▶ _What is needed_
Lines from the top of the entries through the line that has "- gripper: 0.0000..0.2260" must be duplicated exactly, and no others.

Stored data entries

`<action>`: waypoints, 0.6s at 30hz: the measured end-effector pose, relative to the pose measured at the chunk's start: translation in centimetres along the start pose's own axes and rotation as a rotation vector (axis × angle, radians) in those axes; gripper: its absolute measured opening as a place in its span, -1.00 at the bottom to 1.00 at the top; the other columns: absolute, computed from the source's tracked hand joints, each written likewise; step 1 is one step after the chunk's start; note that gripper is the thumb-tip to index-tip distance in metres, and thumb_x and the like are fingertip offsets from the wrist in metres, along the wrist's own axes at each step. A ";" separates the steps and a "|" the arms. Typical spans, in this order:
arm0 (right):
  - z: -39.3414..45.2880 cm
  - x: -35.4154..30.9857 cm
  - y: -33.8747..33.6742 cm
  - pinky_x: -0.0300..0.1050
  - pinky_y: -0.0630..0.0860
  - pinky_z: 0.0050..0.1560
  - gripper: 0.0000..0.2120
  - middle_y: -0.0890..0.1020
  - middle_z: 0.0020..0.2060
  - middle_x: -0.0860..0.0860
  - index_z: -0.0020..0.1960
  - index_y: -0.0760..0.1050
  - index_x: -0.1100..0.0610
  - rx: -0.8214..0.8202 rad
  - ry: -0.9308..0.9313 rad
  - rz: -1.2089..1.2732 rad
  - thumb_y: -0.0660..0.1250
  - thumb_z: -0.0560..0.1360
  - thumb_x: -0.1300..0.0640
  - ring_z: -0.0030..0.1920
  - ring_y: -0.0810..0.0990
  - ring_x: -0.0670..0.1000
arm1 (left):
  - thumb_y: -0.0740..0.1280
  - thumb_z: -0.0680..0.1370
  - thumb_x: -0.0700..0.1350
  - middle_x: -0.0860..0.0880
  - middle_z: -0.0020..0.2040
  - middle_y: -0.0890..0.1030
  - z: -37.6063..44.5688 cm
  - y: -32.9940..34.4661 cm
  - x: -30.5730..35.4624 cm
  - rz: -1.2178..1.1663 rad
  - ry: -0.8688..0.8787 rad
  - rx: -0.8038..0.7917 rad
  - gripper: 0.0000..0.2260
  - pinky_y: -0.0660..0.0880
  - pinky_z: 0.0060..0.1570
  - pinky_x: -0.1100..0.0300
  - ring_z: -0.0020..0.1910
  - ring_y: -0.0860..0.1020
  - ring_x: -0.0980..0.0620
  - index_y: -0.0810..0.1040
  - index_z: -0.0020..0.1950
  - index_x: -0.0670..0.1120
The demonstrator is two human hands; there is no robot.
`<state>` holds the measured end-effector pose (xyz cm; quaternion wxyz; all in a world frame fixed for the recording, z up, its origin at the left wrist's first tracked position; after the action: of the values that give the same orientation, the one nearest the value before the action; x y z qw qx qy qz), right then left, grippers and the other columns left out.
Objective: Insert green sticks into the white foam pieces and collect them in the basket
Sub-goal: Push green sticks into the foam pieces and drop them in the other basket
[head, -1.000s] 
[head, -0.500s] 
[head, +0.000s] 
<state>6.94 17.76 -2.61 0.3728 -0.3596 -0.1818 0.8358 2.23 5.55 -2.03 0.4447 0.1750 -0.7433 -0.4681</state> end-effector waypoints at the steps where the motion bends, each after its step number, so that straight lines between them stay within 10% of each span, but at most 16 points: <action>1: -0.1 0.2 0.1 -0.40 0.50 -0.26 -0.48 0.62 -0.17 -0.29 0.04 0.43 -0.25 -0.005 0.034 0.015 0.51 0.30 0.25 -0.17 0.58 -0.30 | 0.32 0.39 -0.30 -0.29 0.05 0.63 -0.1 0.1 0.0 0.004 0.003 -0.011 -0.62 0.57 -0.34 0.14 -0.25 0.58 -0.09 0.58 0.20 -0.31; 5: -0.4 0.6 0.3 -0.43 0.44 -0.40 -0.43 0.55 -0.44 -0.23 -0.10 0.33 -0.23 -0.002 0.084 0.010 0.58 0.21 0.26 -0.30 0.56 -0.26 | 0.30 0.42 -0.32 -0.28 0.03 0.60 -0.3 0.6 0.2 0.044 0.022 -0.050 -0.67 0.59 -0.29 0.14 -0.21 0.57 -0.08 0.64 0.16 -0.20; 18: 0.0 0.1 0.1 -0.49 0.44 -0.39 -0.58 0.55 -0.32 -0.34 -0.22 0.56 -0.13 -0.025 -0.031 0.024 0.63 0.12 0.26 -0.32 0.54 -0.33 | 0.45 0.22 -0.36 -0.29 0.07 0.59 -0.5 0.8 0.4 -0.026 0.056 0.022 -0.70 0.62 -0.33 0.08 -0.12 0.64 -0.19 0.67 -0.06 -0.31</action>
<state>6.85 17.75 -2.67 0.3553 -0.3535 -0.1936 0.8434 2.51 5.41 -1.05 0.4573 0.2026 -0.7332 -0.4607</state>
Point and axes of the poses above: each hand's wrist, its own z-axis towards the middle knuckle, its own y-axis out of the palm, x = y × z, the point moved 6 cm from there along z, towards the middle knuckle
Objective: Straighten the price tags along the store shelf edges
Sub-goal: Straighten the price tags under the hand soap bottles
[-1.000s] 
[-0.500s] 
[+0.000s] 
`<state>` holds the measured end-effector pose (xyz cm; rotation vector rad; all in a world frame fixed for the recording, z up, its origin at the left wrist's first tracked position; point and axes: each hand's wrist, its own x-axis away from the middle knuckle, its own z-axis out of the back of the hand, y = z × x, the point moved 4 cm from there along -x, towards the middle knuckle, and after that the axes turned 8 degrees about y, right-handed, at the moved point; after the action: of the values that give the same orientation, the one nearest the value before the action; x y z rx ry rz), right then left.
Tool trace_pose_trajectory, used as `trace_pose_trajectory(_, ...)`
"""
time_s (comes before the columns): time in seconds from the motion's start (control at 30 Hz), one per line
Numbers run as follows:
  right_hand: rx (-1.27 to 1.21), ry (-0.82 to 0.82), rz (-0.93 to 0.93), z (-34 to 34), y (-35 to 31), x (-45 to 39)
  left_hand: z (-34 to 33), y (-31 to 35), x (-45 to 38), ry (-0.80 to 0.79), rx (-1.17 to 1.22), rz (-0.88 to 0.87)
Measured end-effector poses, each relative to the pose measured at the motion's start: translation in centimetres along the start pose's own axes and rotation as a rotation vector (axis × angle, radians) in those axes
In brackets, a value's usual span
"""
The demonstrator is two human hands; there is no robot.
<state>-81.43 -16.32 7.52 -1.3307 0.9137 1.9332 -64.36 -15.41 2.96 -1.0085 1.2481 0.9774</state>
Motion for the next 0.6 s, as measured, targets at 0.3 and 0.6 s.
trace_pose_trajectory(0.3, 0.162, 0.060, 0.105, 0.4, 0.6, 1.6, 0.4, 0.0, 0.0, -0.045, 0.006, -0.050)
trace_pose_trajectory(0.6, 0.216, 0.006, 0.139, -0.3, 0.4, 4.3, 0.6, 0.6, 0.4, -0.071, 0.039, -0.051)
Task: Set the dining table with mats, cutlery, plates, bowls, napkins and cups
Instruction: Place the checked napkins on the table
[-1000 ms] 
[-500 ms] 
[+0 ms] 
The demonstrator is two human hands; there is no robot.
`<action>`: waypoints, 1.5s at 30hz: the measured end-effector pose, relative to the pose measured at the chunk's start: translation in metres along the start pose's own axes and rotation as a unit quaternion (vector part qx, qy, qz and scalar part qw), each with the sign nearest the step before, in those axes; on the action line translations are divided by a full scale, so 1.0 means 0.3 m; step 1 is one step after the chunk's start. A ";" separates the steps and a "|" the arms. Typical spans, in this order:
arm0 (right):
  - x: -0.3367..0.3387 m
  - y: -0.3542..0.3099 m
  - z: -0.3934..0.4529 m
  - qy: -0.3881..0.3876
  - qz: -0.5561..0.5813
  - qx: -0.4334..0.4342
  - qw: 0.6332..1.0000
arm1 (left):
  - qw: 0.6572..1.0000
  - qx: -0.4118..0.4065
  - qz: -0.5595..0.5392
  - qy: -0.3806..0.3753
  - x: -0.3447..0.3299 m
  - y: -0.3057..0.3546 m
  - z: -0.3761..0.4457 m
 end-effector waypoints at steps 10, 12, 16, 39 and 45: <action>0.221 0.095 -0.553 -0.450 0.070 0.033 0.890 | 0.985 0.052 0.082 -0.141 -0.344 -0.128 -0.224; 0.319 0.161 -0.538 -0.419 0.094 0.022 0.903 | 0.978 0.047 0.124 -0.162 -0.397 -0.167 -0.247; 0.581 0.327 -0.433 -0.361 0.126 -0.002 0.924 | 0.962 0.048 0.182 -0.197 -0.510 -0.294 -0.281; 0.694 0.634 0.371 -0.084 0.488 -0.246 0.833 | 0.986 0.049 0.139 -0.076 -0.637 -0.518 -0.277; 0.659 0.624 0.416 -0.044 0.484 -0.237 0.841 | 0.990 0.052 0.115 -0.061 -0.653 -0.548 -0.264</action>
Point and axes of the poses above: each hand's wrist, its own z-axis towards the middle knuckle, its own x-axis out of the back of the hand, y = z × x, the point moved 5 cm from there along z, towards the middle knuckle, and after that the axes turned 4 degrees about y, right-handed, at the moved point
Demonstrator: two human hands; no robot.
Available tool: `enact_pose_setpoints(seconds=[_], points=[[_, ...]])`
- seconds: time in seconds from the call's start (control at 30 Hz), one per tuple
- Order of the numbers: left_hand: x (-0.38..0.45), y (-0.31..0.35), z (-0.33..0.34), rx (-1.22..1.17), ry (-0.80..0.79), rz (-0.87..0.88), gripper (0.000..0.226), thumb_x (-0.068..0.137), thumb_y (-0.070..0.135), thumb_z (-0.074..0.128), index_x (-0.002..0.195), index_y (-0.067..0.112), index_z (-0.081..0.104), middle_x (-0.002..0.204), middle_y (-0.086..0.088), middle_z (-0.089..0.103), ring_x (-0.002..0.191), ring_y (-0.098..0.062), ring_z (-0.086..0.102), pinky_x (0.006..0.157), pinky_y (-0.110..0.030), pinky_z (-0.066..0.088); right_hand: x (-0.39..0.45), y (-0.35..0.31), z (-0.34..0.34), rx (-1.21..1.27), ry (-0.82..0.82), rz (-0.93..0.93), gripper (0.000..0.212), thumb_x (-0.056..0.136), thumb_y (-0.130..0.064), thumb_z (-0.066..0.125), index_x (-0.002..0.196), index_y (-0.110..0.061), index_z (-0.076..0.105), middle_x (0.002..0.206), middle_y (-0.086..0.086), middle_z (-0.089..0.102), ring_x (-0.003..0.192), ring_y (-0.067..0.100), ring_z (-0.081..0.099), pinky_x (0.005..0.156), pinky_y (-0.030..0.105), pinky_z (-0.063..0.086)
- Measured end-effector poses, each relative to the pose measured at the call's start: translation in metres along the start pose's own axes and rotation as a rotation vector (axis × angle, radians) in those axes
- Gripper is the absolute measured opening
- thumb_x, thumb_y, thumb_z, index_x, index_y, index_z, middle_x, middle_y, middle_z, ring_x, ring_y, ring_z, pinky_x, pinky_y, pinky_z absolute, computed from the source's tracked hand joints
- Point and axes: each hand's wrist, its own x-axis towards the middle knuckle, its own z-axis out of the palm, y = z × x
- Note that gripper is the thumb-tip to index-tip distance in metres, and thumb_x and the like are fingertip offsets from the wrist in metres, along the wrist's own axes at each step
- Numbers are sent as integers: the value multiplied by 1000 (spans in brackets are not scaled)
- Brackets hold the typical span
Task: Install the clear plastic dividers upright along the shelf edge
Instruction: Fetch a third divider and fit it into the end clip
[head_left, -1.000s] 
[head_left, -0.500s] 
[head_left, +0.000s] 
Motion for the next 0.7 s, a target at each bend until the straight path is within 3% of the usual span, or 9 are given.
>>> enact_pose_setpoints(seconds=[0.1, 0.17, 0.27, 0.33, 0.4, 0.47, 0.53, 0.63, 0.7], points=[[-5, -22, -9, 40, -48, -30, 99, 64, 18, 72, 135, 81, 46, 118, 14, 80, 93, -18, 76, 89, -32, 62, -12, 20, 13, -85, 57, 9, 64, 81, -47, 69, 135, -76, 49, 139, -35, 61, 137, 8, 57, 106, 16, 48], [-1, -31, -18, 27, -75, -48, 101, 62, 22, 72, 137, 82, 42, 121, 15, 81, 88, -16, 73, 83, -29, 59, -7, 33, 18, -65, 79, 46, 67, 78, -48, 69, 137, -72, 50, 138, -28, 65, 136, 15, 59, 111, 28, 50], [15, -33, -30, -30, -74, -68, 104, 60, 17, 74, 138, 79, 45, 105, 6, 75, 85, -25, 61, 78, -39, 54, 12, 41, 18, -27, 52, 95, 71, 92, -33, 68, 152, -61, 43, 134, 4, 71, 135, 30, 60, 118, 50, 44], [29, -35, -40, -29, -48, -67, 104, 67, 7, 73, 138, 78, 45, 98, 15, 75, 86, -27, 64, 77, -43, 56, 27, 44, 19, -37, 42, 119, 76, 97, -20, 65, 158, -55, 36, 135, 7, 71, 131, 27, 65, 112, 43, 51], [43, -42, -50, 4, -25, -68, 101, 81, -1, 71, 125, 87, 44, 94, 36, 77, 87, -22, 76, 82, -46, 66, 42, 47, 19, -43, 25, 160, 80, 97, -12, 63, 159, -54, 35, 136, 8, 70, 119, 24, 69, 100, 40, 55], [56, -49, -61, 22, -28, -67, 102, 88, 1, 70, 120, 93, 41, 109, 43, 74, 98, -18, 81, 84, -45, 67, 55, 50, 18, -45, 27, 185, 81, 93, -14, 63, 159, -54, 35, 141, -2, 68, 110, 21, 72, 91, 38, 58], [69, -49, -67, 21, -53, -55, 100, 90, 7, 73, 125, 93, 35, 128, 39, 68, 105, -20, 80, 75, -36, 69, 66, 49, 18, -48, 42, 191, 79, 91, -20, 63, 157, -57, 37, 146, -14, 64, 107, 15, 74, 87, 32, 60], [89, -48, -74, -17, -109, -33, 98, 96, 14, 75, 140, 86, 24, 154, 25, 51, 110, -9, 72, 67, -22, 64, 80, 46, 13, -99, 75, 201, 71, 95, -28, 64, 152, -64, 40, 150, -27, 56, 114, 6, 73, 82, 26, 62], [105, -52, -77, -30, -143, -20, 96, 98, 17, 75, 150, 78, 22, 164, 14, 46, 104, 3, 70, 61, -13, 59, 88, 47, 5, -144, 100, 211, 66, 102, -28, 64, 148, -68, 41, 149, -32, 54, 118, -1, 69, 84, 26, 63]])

▶ _Result_
`<action>`: waypoints, 0.6s at 30hz: the measured end-effector pose, relative to the pose measured at the chunk's start: translation in centimetres along the start pose's own axes and rotation as a rotation vector (axis × angle, radians) in those axes; gripper: its absolute measured opening as a place in its span, -1.00 at the bottom to 1.00 at the top; the other columns: absolute, computed from the source's tracked hand joints, each written likewise; step 1 is one step after the chunk's start; note that gripper is the thumb-tip to index-tip distance in metres, and thumb_x and the like are fingertip offsets from the wrist in metres, along the wrist's own axes at each step. A ";" separates the steps and a "|" the arms. Typical spans, in this order:
arm0 (right):
  - z: -39.3414..45.2880 cm
  - x: -35.4154..30.9857 cm
  - y: -33.8747..33.6742 cm
  - pinky_x: -0.0300..0.1050
  - pinky_y: -0.0630..0.0860
  - pinky_z: 0.0050..0.1560
  - gripper: 0.0000..0.2120
  - middle_y: -0.0890..0.1020
  - middle_z: 0.0020..0.2060
  - middle_x: -0.0860..0.0860
  - index_z: -0.0020..0.1960
  - index_y: -0.0760..0.1050
  - index_x: -0.1100..0.0610
  - rx: -0.8214..0.8202 rad
  - ry: -0.9308..0.9313 rad
  - rz: -1.2089..1.2732 rad
  - thumb_y: -0.0660..0.1250
  - thumb_z: -0.0560..0.1360
  - thumb_x: -0.1300..0.0640
  - ring_z: -0.0030..0.1920
  - ring_y: -0.0810..0.0990
  - ring_x: -0.0670..0.1000
arm1 (left):
  - thumb_y: -0.0740..0.1280
  - thumb_z: -0.0680..0.1370
  - thumb_x: -0.0700..0.1350
  - middle_x: -0.0860..0.0880
  - middle_z: -0.0020..0.2040
  - middle_y: -0.0890..0.1030
  - z: -37.6063..44.5688 cm
  - y: -32.9940..34.4661 cm
  - x: -30.5730..35.4624 cm
  - rz: -1.2178..1.1663 rad
  - ry: -0.8688..0.8787 rad
  - rx: -0.8038..0.7917 rad
  - gripper: 0.0000..0.2260

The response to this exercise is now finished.